Anthony Summers é quem conduz a trama, o que acaba depondo irreversivelmente contra ela. Ele se comporta como personagem, com frases feitas e clichês difíceis de engolir, além de repetições de lugares-comuns que se cristalizaram acerca de Marilyn (que, afinal, deveria ser a grande estrela do longa-metragem), como o fato de ela ser obcecada por “homens poderosos”.

Um ramerrão sem fim. O pior é que Summers requer para si a mais pura autenticidade, em sua busca detetivesca pela pretensa verdade, palavra gasta. Para completar, as tais gravações inéditas, que seriam o grande trunfo anunciado pelo título do filme, jamais chegam ao conhecimento do espectador.

Explico: elas são dubladas e literalmente encenadas por atores profissionais, o que aniquila o que restava de esperança de escapar ao artificialismo que invade a tela durante uma hora e quarenta de projeção.

Prevalece a qualidade técnica do conteúdo, em detrimento de sua “verdade” (que o filme supõe procurar), pois, ainda que ela tivesse ruídos, fosse pouco compreensível e necessitasse de legendas, geraria alguma aproximação com aquelas pessoas.

O fato de envolver figurões da política e de Hollywood apenas aumenta essa sensação de distanciamento. Seria muito mais interessante ouvir a voz de Billy Wilder, Arthur Miller, Jane Russell, John Huston, dentre outros, do que a de atores que simplesmente os mimetizam, na busca de um realismo irreal.

Entre idas e vindas, voltas ao redor do tempo, o enredo esmiúça as teorias sobre a traumática morte de Marilyn, no esplendor da beleza e da juventude, com apenas 36 anos, mas já em decadência em termos de sucesso de bilheteria. A máquina de moer gente da indústria do cinema fazia, ali, a sua principal vítima.

A comoção com a perda do maior símbolo sexual da América rapidamente cederia espaço para teorias diversas, algumas tidas como conspiratórias: teria Marilyn sido assassinada?

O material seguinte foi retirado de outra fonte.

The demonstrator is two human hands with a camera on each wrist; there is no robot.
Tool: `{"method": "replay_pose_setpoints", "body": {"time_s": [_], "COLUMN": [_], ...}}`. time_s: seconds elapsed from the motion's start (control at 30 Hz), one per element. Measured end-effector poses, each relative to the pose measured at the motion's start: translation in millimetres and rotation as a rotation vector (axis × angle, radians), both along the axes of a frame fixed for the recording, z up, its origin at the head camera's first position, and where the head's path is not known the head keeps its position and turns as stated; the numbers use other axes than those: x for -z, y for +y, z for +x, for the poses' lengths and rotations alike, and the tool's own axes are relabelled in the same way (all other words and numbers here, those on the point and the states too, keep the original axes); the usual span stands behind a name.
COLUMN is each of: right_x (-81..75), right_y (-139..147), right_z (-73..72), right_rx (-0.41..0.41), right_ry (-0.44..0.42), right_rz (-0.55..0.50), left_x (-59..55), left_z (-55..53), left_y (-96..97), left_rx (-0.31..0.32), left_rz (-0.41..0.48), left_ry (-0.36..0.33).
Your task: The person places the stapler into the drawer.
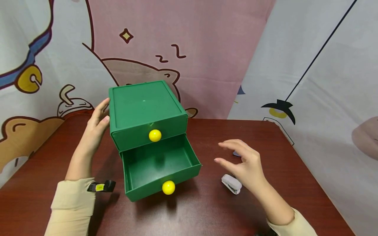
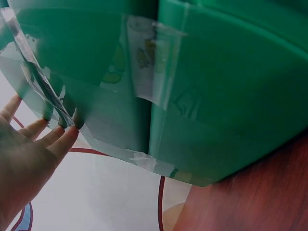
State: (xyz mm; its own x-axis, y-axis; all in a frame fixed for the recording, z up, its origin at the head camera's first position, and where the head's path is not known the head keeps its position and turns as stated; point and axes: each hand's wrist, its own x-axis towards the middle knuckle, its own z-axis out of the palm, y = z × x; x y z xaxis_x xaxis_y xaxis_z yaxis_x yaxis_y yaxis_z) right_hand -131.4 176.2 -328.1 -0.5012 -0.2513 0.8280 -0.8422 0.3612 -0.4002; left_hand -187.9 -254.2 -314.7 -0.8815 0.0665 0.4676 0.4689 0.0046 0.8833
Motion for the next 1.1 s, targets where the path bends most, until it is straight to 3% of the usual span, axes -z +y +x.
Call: {"method": "replay_pose_setpoints", "body": {"time_s": [0.2,0.4,0.73,1.1], "right_x": [3.9,18.9,44.0,67.3], "right_y": [23,47,79,105], "right_z": [-16.4,-37.1,-59.1,-70.4], "right_rx": [0.158,0.271,0.348,0.333], "right_ry": [-0.133,-0.212,-0.384,-0.596], "right_rz": [-0.007,0.034,0.131,0.230], "left_x": [-0.1,0.4,0.9,1.4], "left_z": [0.7,0.8,0.8,1.2], "left_y": [0.4,0.1,-1.6,-2.3], "left_rx": [-0.002,-0.005,-0.012,-0.021], "left_rz": [-0.007,-0.005,-0.032,-0.051], "left_ry": [-0.004,-0.006,-0.005,-0.004]}}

Prevaleceram, oficialmente, as teses de morte acidental por overdose de remédios para dormir ou suicídio. De toda forma, ela mesma teria tido a própria vida, intencionalmente ou não.

O relacionamento amoroso com os irmãos Kennedy, então presidente e procurador do Estado, ao mesmo tempo em que o mundo se debatia com ameaças de guerra nuclear, teria colocado a estrela no centro desta disputa entre comunistas e capitalistas.

Ao ganhar tintas tórridas, com reações intempestivas, o ménage-à-trois passou a preocupar autoridades. O que aconteceu na noite em que Marilyn perdeu a vida? As versões parecem inconclusivas e, muitas vezes, se contradizem.

Ao remontar esse quebra-cabeça, o filme de Emma Stone recicla uma história conhecida, com uma ou outra peça não exatamente nova, mas mudada de lugar. Serve para colocar em destaque, novamente, o legado de Marylin Monroe, não à sua altura. Em toda aquela falsidade construída, quando ela aparece na cena suscita algo de verdadeiro. E nos devolve o seu magnetismo.